Biomeccanica

POSIZIONI, ESERCIZI E CARICHI VERTEBRALI

Ricerca bibliografica e rielaborazione grafica a cura di Stelvio Beraldo

ALCUNE CONSIDERAZIONI

– un carico esterno molto elevato, posizionato o sollevato in maniera corretta, comporta pressioni vertebrali notevolmente inferiori rispetto a un carico esterno molto basso posizionato o sollevato in modo non corretto
– contrariamente a quanto generalmente si crede, anche alcune semplici posizioni o movimenti effettuati col solo carico naturale possono comportare delle notevoli pressioni sui dischi intervertebrali
– il mantenimento delle normali curve fisiologiche, in qualsiasi attività o posizione del corpo sotto carico, è la migliore garanzia per una corretta distribuzione e assorbimento delle pressioni sulla colonna vertebrale (Tabella)
– i muscoli addominali (antero-laterali e posteriori) ben tonificati ed un diaframma efficiente permettono di scaricare fino a circa il 40% della pressione gravante sui dischi lombari (Figura)

Resistenza al carico del rachide in funzione del numero di curve

Secondo J.A. Kapandij la presenza delle curve nella colonna vertebrale ne aumenta la resistenza al carico in funzione del quadrato del numero delle curve più uno:
colonna rettilinea: 02 + 1 = 1 (Resistenza = 1)
colonna con una curva: 12 + 1 = 2 (Resistenza = 2)
colonna con due curve: 22 + 1 = 5 (Resistenza = 5)
colonna con tre curve: 32 + 1 = 10 (Resistenza = 10)

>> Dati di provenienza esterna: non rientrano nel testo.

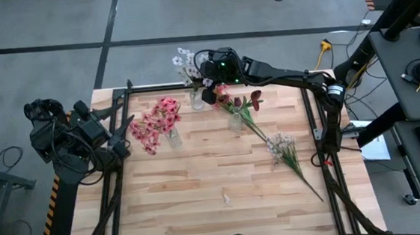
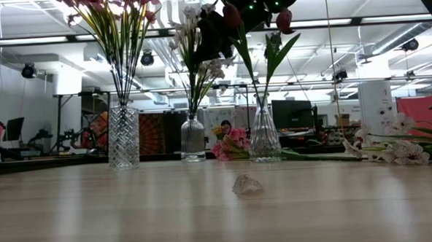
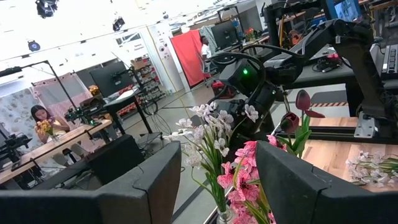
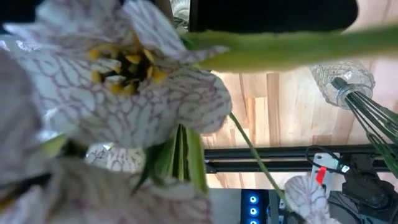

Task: Sort flowers into vase by color
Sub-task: Put the top white flower into the top transparent vase

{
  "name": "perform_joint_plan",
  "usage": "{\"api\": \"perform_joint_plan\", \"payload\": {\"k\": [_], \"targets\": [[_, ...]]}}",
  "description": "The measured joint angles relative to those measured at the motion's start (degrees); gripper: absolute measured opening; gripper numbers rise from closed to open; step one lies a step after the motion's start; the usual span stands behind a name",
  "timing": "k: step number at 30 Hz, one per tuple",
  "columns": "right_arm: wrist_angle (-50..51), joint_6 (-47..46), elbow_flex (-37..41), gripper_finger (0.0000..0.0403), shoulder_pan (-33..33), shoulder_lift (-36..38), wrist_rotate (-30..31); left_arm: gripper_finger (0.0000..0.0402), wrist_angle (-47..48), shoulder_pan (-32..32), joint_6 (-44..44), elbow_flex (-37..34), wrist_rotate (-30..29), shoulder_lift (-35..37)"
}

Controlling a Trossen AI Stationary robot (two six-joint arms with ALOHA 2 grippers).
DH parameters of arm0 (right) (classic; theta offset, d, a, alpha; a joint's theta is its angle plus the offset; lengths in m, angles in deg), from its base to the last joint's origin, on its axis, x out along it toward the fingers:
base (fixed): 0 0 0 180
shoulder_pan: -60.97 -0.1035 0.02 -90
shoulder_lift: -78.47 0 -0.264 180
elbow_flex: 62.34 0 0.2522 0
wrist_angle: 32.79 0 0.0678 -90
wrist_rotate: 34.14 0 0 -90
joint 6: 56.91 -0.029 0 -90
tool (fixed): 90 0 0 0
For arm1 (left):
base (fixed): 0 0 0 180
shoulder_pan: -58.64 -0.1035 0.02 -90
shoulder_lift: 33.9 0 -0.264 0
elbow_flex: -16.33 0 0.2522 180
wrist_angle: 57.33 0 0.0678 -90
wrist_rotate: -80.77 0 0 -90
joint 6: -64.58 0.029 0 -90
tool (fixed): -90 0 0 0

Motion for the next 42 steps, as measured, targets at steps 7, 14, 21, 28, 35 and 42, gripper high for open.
{"api": "perform_joint_plan", "payload": {"k": [7,14,21,28,35,42], "targets": [[-0.4,-0.6,-0.2,0.0013,0.0,-0.8,-0.1,0.0190,-0.1,0.0,0.0,0.0,0.0,0.0],[0.2,-0.9,-0.1,0.0013,0.1,-1.1,-0.1,0.0190,-0.1,0.0,0.0,0.0,0.0,0.0],[0.3,-1.1,-0.2,0.0013,0.3,-1.4,-0.1,0.0190,-0.1,0.0,0.0,0.0,0.0,0.0],[0.4,-0.5,-0.2,0.0013,0.4,-2.8,0.0,0.0190,-0.1,0.0,0.0,0.0,0.0,0.0],[0.4,-0.5,-0.2,0.0013,0.5,-2.9,0.0,0.0190,-0.1,0.0,0.0,0.0,0.0,0.0],[0.8,-0.5,0.0,0.0013,0.5,-2.9,0.0,0.0190,-0.1,0.0,0.0,0.0,0.0,0.0]]}}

Scarico delle forze agenti sulla colonna vertebrale attraverso la fascia addominale

Una fascia addominale opportunamente rafforzata permette di scaricare circa il 40% del peso gravante sulle vertebre lombari. Questo grazie al contenimento delle pressioni endoaddominali e alla distribuzione delle forze su tutta la fascia addominale.

– l’attività fisica intensa e le posture fisse assunte per lungo tempo nelle attività quotidianamente svolte, sovraccaricano e mantengono compressi, senza soluzione di continuità, i dischi intervertebrali. Spesso tra un allenamento e l’altro i dischi intervertebrali non riescono a recuperare le loro caratteristiche fisiologiche che ne garantiscono l’efficienza ottimale (spessore e idratazione). Questo ne compromette il ricambio nutrizionale che causa una deidratazione e, nel tempo, un assottigliamento. La nutrizione dei dischi, infatti, non avviene attraverso i capillari sanguigni ma grazie ad una azione di “pompa” azionata dall’alternanza tra carico e scarico. Questo permette l’entrata e l’uscita di liquido (perfusione).
Attraverso opportuni esercizi di “scarico” della colonna vertebrale si ottiene una veloce reidratazione dei dischi ed una attivazione del loro metabolismo nutritivo. Un discorso analogo vale anche per le altre articolazioni ove il carico fisso e prolungato ostacola il metabolismo, basato sul meccanismo di diffusione, della cartilagine ialina.
Inoltre al termine dell’allenamento vanno ridotti quegli esercizi di “defaticamento”, anche se eseguiti in maniera blanda, che imitano gli esercizi che hanno portato al sovraccarico e alla compressione articolare (es.: defaticamento in barca dopo allenamento di canottaggio, leggera corsa dopo allenamento di fondo, ecc.).

Esempi di carico sulla colonna vertebrale

Forza agente sulla vertebra L3 in diverse situazioni in un soggetto di circa 70 Kg di peso (Figura elaborata sui dati della tabella descrittiva in “Basi biomeccaniche nella prevenzione dei danni alla colonna lombare durante esercizio fisico – Revisione della bibliografia esistente” di Zatsiorskij V.M. e Sazonov V.P. – Atleticastudi n. 5 1988)

Pressione all’interno del disco (in % della pressione nella posizione eretta) in diversi esercizi per rinforzare il “corsetto muscolare” (da “Basi biomeccaniche nella prevenzione dei danni alla colonna lombare durante esercizio fisico – Revisione della bibliografia esistente” di Zatsiorskij V.M. e Sazonov V.P. – Atleticastudi n. 3-4 1988)

Soggetto di circa 80 Kg di peso e carichi sulla vertebra L3 in posizione eretta e seduta (da “Anatomie et science du geste sportif” di Virhed R. – Ed. Vigot 1987) Il carico totale di (equilibrio delle forze) è dato dalla somma del peso del busto e dalla forza dei muscoli estensori della colonna.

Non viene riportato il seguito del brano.